Professor Chris Thomas, of the Department of Biology will argue that the recent responses of species to climate change are already likely to be the most rapid since the end of the last ice age. He will say that climate change triggered by human activity will drive potentially millions of species to extinction and suggest that humans have already permanently changed the Earth’s evolutionary history.
Professor Andrew Webster of the Department of Sociology, will be discussing the regulatory, governance and ethical issues raised by the increasing use of stem cells in regenerative medicine. Professor Webster is national programme director for the Economic and Social Research Council’s (ESRC) Stem Cells Initiative.
Deborah Quilgars, of the University’s Centre for Housing Policy, will focus on whether and how religious faith affects people’s approaches to money, risk and planning their financial futures. She will draw on interviews with Christians and Muslims, highlighting the complexity of people’s lives and how membership of social groups and belief systems can influence people’s decision making.

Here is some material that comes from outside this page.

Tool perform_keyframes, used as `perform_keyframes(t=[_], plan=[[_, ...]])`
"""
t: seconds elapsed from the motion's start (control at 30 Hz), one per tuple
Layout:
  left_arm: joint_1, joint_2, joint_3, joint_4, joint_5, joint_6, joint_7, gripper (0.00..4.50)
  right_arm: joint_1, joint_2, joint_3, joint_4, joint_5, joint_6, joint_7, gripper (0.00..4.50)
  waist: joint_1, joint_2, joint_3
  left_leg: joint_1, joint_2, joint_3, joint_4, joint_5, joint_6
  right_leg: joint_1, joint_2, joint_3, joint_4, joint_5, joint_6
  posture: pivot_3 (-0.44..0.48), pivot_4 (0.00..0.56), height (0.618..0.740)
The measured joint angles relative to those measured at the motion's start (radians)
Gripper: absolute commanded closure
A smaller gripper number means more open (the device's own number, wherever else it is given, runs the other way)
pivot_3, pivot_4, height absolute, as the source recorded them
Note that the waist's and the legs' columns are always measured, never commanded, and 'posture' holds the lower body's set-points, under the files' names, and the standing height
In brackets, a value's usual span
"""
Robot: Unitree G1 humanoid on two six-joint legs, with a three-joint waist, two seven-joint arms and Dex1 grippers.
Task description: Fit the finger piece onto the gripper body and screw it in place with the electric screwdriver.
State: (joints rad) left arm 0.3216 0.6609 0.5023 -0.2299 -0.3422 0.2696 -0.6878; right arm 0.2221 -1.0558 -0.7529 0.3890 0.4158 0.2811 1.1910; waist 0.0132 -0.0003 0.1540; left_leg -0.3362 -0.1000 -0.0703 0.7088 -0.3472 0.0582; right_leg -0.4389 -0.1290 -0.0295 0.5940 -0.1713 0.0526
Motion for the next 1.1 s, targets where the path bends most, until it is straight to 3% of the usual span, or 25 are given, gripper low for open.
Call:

The research is part of the ESRC's Social Contexts and Responses to Risk (SCARR) network.
In one of the Festival’s key sessions, this year’s President of the BA Education section, Professor Robin Millar, of the Department of Educational Studies and the Science Education Group at York, will also be asking how research can influence what happens in the classroom and the lecture theatre, and examining ways of improving the links between research and practice in science education.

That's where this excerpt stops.